Scan the records below and report how many lines contain the word "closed", giving the number by itself.

Segment Start: Supplied entries

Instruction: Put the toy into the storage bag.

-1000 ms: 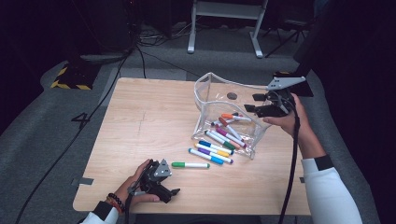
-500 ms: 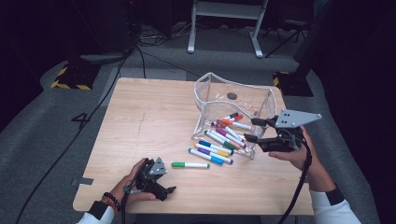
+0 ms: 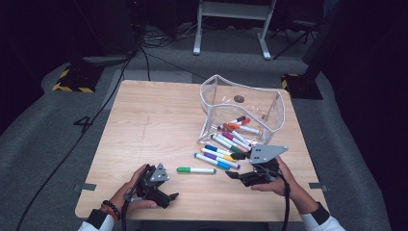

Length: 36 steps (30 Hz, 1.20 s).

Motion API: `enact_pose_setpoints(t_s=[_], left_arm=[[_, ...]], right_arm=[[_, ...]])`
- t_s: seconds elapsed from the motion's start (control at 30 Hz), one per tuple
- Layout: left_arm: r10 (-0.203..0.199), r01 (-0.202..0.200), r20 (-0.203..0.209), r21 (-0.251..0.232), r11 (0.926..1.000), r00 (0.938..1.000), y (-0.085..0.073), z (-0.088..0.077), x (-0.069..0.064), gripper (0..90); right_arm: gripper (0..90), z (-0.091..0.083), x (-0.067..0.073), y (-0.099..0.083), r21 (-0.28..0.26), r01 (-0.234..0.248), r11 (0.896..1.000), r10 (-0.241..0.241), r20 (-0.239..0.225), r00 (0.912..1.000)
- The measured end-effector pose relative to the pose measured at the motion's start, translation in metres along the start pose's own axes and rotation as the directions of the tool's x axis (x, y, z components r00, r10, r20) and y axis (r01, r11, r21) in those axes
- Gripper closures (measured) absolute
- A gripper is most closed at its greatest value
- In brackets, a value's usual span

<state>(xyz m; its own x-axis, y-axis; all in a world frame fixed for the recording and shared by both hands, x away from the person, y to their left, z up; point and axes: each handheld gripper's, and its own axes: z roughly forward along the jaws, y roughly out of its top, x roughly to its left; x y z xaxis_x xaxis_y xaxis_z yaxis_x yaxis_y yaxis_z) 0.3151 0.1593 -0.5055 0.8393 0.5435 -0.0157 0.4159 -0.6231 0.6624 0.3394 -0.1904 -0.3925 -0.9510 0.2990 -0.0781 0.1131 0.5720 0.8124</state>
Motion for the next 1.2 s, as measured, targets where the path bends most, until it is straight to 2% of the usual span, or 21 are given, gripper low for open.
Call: enact_pose_setpoints(t_s=[0.17, 0.23, 0.33, 0.43, 0.6, 0.77, 0.93, 0.97, 1.1, 1.2], left_arm=[[0.0, 0.0, 0.0, 0.0, 1.0, 1.0, 0.0, 0.0, 0.0, 0.6], [0.0, 0.0, 0.0, 0.0, 1.0, 1.0, 0.0, 0.0, 0.0, 0.6], [0.003, -0.003, 0.002, 0.001, 1.0, 1.0, 0.0, 0.0, 0.0, 0.5], [0.0, 0.0, 0.001, 0.001, 1.0, 1.0, 0.002, 0.002, 0.0, 0.5], [-0.002, 0.002, -0.001, 0.001, 1.0, 1.0, 0.002, 0.002, 0.0, 0.5], [-0.005, 0.005, -0.006, 0.001, 1.0, 1.0, 0.001, 0.001, 0.0, 0.6], [-0.01, 0.01, -0.006, -0.001, 0.9999, 0.9999, 0.0, 0.0, 0.0, 0.7], [-0.01, 0.01, -0.005, -0.001, 0.9999, 0.9999, 0.0, 0.0, 0.0, 0.7], [-0.01, 0.01, -0.005, -0.001, 0.9999, 0.9999, 0.0, 0.0, 0.0, 0.7], [-0.01, 0.01, -0.006, -0.001, 1.0, 0.9999, 0.0, 0.0, 0.0, 0.7]], right_arm=[[38.2, 0.047, 0.0, -0.009, 0.065, 0.036, 0.997, -0.032, -0.057, 0.9978], [38.0, 0.069, 0.001, -0.01, 0.112, 0.071, 0.991, -0.064, -0.065, 0.9959], [38.7, 0.092, 0.0, -0.009, 0.115, 0.077, 0.99, -0.066, -0.097, 0.9931], [39.1, 0.119, -0.002, -0.006, 0.157, 0.098, 0.983, -0.084, -0.09, 0.9924], [39.4, 0.15, -0.009, 0.0, 0.165, 0.05, 0.985, -0.03, -0.125, 0.9918], [42.3, 0.17, -0.011, -0.003, 0.193, 0.031, 0.981, -0.007, -0.123, 0.9924], [48.8, 0.176, -0.015, -0.004, 0.168, 0.002, 0.986, 0.017, -0.114, 0.9934], [50.3, 0.176, -0.015, -0.004, 0.166, 0.013, 0.986, 0.006, -0.111, 0.9938], [64.7, 0.176, -0.009, -0.004, 0.149, 0.035, 0.988, -0.015, -0.131, 0.9912], [71.7, 0.174, -0.006, -0.006, 0.142, 0.04, 0.989, -0.02, -0.139, 0.9901]])
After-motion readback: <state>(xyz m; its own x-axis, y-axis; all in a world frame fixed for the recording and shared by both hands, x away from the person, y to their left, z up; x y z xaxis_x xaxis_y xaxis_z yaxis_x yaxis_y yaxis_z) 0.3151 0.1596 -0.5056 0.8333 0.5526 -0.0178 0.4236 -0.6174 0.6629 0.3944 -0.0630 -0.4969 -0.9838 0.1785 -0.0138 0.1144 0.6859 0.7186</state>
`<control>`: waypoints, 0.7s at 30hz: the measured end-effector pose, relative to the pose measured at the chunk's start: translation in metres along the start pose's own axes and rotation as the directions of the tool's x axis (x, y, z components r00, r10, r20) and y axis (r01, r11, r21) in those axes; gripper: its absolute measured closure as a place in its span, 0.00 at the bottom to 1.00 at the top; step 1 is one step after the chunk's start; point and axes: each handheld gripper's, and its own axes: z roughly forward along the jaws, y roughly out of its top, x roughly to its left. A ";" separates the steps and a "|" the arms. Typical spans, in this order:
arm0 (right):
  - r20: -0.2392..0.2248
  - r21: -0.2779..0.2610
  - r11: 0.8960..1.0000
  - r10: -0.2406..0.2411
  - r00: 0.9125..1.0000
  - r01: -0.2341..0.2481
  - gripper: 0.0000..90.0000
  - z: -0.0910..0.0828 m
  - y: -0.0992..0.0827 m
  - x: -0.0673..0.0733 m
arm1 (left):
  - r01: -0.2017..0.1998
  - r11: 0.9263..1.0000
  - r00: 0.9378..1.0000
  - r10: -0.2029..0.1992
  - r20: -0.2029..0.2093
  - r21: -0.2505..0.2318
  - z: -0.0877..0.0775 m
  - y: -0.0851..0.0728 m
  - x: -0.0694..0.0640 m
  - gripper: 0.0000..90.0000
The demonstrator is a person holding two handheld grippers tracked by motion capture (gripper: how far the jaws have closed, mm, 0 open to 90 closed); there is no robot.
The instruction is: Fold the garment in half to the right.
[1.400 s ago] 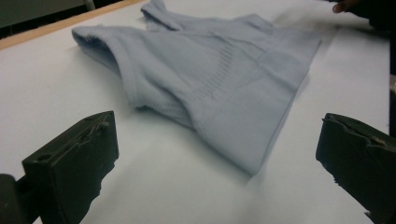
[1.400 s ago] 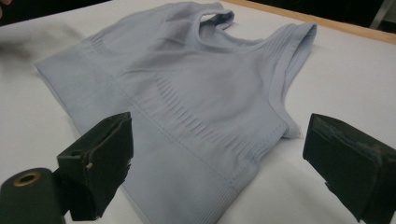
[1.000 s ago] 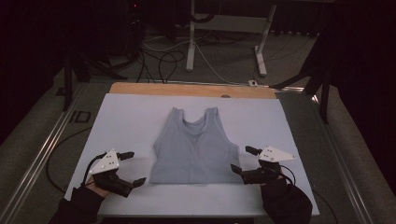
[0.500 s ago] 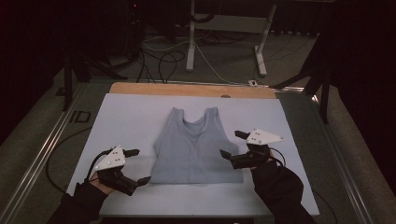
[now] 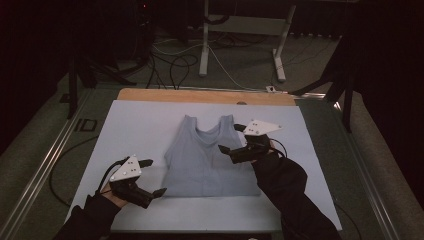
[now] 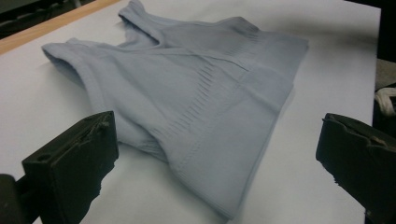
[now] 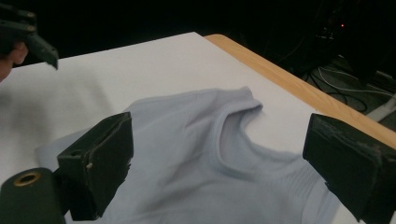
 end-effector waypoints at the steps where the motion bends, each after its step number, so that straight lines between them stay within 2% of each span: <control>1: -0.005 0.001 1.000 -0.005 1.000 0.005 0.10 0.004 0.002 -0.001 | -0.004 1.000 1.000 0.004 -0.002 0.000 0.001 0.001 -0.001 0.00; 7: -0.018 0.005 1.000 -0.008 1.000 0.009 0.10 0.022 0.012 -0.006 | -0.001 1.000 1.000 0.001 -0.006 0.008 0.004 0.006 -0.004 0.00; 10: -0.030 0.008 1.000 -0.013 0.999 0.013 0.10 0.036 0.018 -0.009 | -0.008 1.000 1.000 0.008 -0.004 0.009 0.006 0.007 -0.007 0.00; 13: -0.044 0.004 1.000 -0.010 0.999 0.010 0.10 0.047 0.022 -0.011 | 0.001 1.000 1.000 -0.001 -0.010 0.007 0.010 0.008 -0.009 0.00; 15: -0.046 0.004 1.000 -0.012 0.999 0.012 0.10 0.054 0.025 -0.011 | 0.000 1.000 1.000 0.000 -0.020 0.016 0.013 0.008 -0.011 0.00; 18: -0.050 0.003 1.000 -0.006 0.999 0.006 0.10 0.065 0.028 -0.012 | 0.017 1.000 0.998 -0.016 -0.066 0.014 0.016 0.008 -0.013 0.00; 21: -0.056 0.000 1.000 -0.005 0.998 0.005 0.10 0.075 0.032 -0.013 | 0.007 1.000 0.996 -0.004 -0.091 0.029 0.021 0.008 -0.014 0.00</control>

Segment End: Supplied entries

Expected answer
2